Nielsen is director of the Acupuncture Fellowship for Inpatient Care at Mount Sinai Beth Israel Hospital. She took a comprehensive literature review she’d presented at a hospital grand rounds to Ben Kilgler, M.D., MPH, vice chair of the hospital’s Department of Integrative Medicine. Kligler happened also at that time to be the chair of the above-mentioned Consortium.

Two excellent suggestions emerged. First, why not open the query to the Joint Commission to a range of non-pharmacologic approaches rather than just acupuncture? The interval since the 2000 standard almost precisely coincided with the era of research funding by the NIH National Center for Complementary and Alternative Medicine following its creation in 1998. Studies funded by this agency alone vastly expanded the science on multiple non-drug approaches.

Nielsen and Marsha J. Handel, MLS, the department’s informatics lead, submitted a literature review of acupuncture therapy for pain. A subsequent review was submitted for massage therapy with assistance of researcher-massage therapist Janet Kahn, Ph.D., LMT from the University of Vermont College of Medicine. The Nielsen-Handel team also submitted a review of studies of relaxation therapy.

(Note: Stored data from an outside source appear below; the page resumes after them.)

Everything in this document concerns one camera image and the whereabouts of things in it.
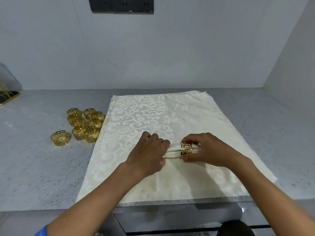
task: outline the person
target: person
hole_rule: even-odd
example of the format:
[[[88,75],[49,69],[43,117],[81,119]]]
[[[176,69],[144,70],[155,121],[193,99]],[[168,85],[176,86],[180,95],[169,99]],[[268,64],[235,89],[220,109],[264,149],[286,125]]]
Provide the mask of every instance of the person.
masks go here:
[[[246,187],[277,236],[315,235],[315,221],[270,182],[251,159],[210,133],[189,134],[182,142],[200,144],[201,147],[201,152],[186,155],[184,162],[201,161],[230,169]],[[94,236],[132,187],[162,169],[165,165],[162,157],[169,145],[169,140],[163,140],[157,134],[143,132],[125,162],[96,189],[45,226],[37,235]]]

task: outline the countertop
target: countertop
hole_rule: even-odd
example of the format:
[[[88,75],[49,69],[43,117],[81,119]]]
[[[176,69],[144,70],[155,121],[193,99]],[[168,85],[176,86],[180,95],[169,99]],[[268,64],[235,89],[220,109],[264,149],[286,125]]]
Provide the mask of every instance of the countertop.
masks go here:
[[[93,144],[74,138],[56,147],[50,135],[71,132],[66,111],[107,112],[112,95],[183,92],[192,89],[22,91],[0,108],[0,211],[54,210],[72,206],[92,155]],[[276,185],[295,200],[315,199],[315,127],[290,112],[264,89],[207,91],[250,147],[279,179]],[[139,202],[150,206],[245,202],[250,197]]]

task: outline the hand
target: hand
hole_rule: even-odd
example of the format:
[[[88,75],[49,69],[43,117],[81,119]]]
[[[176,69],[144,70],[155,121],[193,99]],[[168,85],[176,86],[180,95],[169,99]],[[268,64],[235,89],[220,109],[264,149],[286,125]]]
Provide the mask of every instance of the hand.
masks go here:
[[[140,173],[142,180],[162,169],[165,165],[165,159],[162,157],[169,145],[169,140],[163,140],[156,133],[151,135],[145,131],[130,152],[125,164]]]
[[[202,161],[217,167],[230,168],[235,159],[245,157],[209,132],[189,134],[182,142],[200,144],[201,147],[201,152],[186,155],[184,162]]]

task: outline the napkin ring
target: napkin ring
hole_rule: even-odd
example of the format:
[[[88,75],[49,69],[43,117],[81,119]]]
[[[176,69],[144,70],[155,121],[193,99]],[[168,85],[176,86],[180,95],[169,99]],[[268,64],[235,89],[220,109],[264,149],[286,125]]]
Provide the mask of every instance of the napkin ring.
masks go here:
[[[180,143],[180,158],[192,153],[192,147],[190,143]]]

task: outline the cream fabric
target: cream fabric
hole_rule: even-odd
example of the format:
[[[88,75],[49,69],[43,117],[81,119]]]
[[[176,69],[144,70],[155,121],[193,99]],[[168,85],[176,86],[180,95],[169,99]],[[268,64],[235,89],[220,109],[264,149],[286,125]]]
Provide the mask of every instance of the cream fabric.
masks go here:
[[[174,145],[164,156],[169,159],[163,169],[141,181],[120,203],[248,195],[224,167],[173,158],[180,154],[179,142],[189,133],[216,135],[251,158],[272,182],[277,180],[206,92],[113,96],[77,201],[126,160],[143,131],[157,133]]]

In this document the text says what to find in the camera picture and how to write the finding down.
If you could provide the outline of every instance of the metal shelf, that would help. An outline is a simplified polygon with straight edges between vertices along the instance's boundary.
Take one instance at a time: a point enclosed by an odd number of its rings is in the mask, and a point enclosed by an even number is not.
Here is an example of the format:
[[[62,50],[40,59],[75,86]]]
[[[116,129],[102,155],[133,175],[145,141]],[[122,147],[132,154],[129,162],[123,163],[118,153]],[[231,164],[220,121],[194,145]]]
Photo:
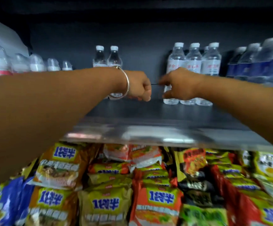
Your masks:
[[[269,142],[230,114],[162,100],[103,100],[63,140],[273,152]]]

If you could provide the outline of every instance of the shelf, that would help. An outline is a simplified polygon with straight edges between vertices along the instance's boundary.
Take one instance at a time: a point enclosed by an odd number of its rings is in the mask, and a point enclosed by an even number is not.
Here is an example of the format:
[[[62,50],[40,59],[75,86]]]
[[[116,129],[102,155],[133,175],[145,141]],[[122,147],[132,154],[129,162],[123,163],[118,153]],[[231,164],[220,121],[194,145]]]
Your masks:
[[[265,139],[215,107],[162,100],[103,100],[63,140],[273,152]]]

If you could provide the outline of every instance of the silver bangle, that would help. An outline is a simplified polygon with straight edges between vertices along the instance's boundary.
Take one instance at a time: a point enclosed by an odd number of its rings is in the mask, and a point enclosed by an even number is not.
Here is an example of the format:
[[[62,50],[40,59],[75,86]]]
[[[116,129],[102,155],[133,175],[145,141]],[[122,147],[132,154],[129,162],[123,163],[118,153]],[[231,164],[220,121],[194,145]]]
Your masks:
[[[118,99],[121,99],[123,97],[126,97],[128,92],[129,92],[129,89],[130,89],[130,83],[129,83],[129,79],[128,79],[128,76],[127,74],[125,73],[125,71],[123,71],[122,68],[120,68],[119,66],[116,66],[117,69],[120,69],[124,74],[125,74],[125,77],[126,77],[126,80],[127,80],[127,91],[124,95],[122,95],[121,97],[114,97],[112,96],[111,94],[109,95],[109,97],[111,97],[112,99],[115,99],[115,100],[118,100]]]

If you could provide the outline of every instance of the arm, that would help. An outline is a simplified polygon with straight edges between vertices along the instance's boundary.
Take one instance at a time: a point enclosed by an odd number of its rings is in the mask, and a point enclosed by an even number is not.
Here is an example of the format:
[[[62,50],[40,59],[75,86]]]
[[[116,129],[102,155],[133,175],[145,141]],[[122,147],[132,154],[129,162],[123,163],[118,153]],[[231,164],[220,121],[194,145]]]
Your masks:
[[[164,98],[209,100],[273,144],[273,87],[205,76],[185,68],[163,76],[160,84],[172,85]]]
[[[125,71],[129,95],[150,100],[140,71]],[[111,67],[0,77],[0,183],[70,131],[112,92],[125,93],[123,72]]]

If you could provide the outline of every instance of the hand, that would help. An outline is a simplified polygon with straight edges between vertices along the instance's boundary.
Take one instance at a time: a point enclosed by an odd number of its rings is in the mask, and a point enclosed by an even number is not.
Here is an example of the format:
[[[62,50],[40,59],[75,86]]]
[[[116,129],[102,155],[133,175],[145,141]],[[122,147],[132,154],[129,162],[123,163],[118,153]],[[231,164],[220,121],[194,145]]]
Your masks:
[[[137,97],[138,99],[142,99],[146,102],[150,101],[151,83],[149,78],[146,76],[146,74],[142,71],[130,71],[130,70],[125,70],[125,73],[127,74],[129,83],[130,83],[128,96]],[[125,78],[125,75],[123,72],[121,72],[121,75],[123,79],[122,89],[124,89],[121,92],[125,94],[127,91],[127,79]]]
[[[162,76],[159,85],[171,85],[172,89],[163,94],[164,99],[177,98],[180,100],[190,100],[198,97],[199,85],[204,75],[197,74],[180,67]]]

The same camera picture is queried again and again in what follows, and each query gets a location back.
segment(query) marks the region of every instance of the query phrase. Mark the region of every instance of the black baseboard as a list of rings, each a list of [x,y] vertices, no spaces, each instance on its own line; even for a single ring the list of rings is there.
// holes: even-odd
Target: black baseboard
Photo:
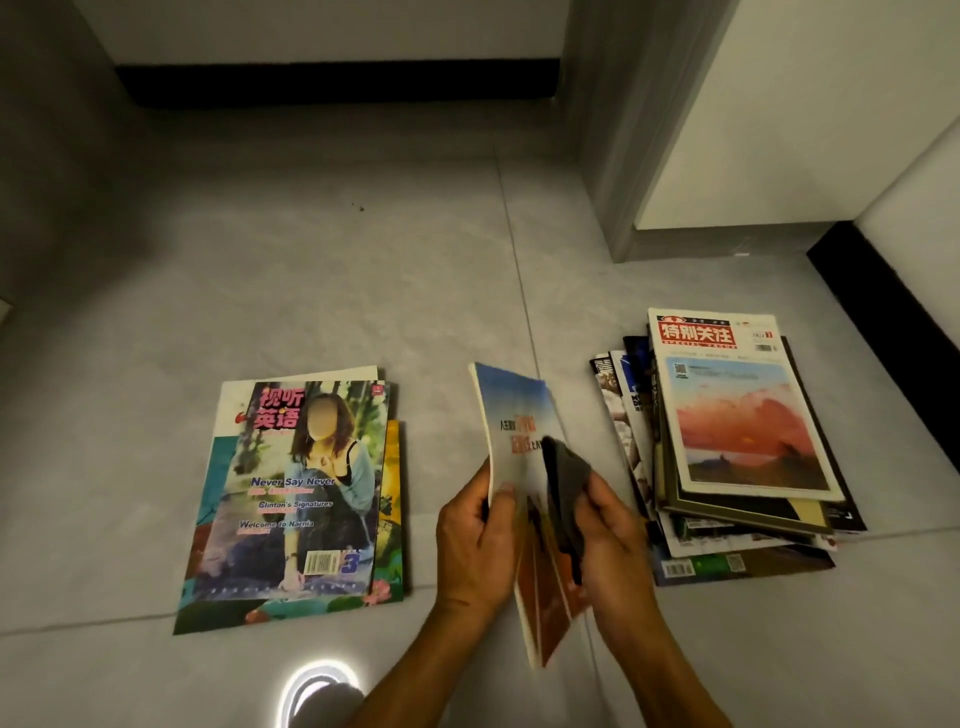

Second, why not ask those members of the consortium of medical schools with integrative programs who wished to do so to co-sign a request that the Joint Commission revise the standard. This could add a measure of gravitas. Twenty chose to do so. They spoke to the significant opioid abuse problem in the United States and the typical lack of treatment options given patients despite the mounting research supporting integrative therapies and practitioners in pain treatment.

The door opened at the Joint Commission. Nielsen subsequently served on a January 2014 stakeholder panel of pain medicine specialists throughout the US that was tasked to help the Joint Commission revise the standard.

The beauty in the language of the revised standard is the side-by-side placement of “non-pharmacologic” and “pharmacologic” approaches. In fact, the non-pharma options are listed first. While this order was likely for alphabetical reasons, it follows a proper therapeutic order in which less-invasive approaches are considered first.

Accreditation insiders will note that the revised pain standard does not have the full police force the Joint Commission can put behind an action. Hospitals and clinics will not be “scored” on their compliance. Thus the move is seen more as a carrot that empowers integrative interests rather than a stick to force integrative pain treatment among the reluctant.

Notably however, in their statement on the revision, the Joint Commission specifically asked that “when considering the use of medications to treat pain, organizations should consider both the benefits to the patient, as well as the risks of dependency, addiction, and abuse of opioids.” The admonition helps tee up exploration of other options.

Gratitude in this time of giving thanks. Credit the Joint Commission for its responsiveness. Credit Nielsen for seeing the opportunity and doing the major work, with Handel, to create the case as the core Mount Sinai Beth Israel team. Credit Kilgler and the Consortium of Academic Health Centers for speaking up for the need for change.

The new standards will bring patient care a step closer to a “Never Only Opioids” era, blogged about on HuffPost that can help us undo the present harm to human beings, families and communities from unnecessary use, and overuse, of prescription pain-killers.